## [Work instructions]
Each line from the one that contains "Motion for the" to the end of the material must be quoted exactly; include both end lines and nothing else.

##### The data #####

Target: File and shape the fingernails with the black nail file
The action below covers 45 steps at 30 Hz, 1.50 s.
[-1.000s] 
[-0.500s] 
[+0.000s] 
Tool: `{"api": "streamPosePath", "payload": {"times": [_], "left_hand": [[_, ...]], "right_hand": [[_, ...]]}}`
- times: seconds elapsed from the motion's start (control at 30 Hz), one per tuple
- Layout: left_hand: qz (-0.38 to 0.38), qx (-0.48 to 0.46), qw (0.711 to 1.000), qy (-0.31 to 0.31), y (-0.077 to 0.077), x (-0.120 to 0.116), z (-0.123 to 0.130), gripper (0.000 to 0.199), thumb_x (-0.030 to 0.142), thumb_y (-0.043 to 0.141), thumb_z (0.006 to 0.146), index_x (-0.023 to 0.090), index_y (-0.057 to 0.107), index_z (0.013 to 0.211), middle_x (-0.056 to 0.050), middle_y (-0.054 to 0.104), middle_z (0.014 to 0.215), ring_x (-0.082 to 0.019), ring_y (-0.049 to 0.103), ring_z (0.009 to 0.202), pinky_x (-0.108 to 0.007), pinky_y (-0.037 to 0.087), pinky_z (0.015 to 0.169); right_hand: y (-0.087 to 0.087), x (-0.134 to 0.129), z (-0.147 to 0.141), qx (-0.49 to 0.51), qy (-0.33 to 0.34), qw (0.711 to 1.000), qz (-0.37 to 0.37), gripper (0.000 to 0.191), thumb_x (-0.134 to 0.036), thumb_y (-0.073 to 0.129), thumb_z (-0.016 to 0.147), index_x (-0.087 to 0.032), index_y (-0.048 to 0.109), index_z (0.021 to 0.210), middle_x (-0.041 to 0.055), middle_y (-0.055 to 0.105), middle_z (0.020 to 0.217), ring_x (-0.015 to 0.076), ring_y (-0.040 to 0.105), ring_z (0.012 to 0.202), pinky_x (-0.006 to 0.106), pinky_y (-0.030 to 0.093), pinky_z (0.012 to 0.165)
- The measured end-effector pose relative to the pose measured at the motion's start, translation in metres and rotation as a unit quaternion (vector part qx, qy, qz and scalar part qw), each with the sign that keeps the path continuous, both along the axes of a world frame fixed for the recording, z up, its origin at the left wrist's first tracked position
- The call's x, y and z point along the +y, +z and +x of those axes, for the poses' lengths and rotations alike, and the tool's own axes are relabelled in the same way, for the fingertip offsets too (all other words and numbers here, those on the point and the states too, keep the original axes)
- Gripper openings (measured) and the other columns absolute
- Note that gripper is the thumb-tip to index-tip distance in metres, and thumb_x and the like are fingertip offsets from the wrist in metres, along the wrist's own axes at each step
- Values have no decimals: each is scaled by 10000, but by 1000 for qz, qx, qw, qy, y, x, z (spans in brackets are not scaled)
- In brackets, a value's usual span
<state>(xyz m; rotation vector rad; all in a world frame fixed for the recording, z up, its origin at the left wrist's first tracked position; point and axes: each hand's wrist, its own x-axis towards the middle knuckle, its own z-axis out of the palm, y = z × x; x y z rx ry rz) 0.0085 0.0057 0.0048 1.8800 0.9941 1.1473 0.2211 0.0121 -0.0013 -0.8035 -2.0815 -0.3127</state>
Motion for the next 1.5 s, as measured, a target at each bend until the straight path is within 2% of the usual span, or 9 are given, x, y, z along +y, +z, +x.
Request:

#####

## [Completed exercise]
Motion for the next 1.5 s, as measured, a target at each bend until the straight path is within 2% of the usual span, or 9 are given, x, y, z along +y, +z, +x.
Request:

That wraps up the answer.